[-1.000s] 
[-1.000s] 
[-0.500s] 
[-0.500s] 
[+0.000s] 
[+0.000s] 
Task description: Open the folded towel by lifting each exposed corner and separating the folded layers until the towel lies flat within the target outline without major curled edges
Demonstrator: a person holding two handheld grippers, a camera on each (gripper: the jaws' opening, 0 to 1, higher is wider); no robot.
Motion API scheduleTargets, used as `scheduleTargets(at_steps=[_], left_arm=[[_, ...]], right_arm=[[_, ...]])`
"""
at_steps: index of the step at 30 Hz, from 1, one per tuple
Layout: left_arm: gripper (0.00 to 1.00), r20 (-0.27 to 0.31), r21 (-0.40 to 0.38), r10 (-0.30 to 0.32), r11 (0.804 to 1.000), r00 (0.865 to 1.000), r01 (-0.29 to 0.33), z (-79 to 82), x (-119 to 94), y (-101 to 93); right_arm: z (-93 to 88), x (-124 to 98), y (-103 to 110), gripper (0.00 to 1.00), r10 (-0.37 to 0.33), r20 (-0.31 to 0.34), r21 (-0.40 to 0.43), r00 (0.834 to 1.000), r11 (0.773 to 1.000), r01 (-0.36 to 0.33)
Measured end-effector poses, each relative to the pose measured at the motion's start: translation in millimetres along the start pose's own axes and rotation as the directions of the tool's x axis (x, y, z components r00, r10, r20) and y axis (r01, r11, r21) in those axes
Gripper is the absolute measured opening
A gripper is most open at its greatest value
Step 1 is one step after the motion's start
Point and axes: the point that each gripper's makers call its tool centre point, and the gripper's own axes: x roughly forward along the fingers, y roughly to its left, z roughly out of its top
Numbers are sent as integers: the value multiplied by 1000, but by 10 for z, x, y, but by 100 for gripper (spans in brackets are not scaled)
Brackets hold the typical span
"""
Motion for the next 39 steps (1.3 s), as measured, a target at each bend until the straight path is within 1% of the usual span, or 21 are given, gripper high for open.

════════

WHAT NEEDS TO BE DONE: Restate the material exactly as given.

EXERCISE SOLUTION:
[-1.000s] 
[-1.000s] 
[-0.500s] 
[-0.500s] 
[+0.000s] 
[+0.000s] 
Task description: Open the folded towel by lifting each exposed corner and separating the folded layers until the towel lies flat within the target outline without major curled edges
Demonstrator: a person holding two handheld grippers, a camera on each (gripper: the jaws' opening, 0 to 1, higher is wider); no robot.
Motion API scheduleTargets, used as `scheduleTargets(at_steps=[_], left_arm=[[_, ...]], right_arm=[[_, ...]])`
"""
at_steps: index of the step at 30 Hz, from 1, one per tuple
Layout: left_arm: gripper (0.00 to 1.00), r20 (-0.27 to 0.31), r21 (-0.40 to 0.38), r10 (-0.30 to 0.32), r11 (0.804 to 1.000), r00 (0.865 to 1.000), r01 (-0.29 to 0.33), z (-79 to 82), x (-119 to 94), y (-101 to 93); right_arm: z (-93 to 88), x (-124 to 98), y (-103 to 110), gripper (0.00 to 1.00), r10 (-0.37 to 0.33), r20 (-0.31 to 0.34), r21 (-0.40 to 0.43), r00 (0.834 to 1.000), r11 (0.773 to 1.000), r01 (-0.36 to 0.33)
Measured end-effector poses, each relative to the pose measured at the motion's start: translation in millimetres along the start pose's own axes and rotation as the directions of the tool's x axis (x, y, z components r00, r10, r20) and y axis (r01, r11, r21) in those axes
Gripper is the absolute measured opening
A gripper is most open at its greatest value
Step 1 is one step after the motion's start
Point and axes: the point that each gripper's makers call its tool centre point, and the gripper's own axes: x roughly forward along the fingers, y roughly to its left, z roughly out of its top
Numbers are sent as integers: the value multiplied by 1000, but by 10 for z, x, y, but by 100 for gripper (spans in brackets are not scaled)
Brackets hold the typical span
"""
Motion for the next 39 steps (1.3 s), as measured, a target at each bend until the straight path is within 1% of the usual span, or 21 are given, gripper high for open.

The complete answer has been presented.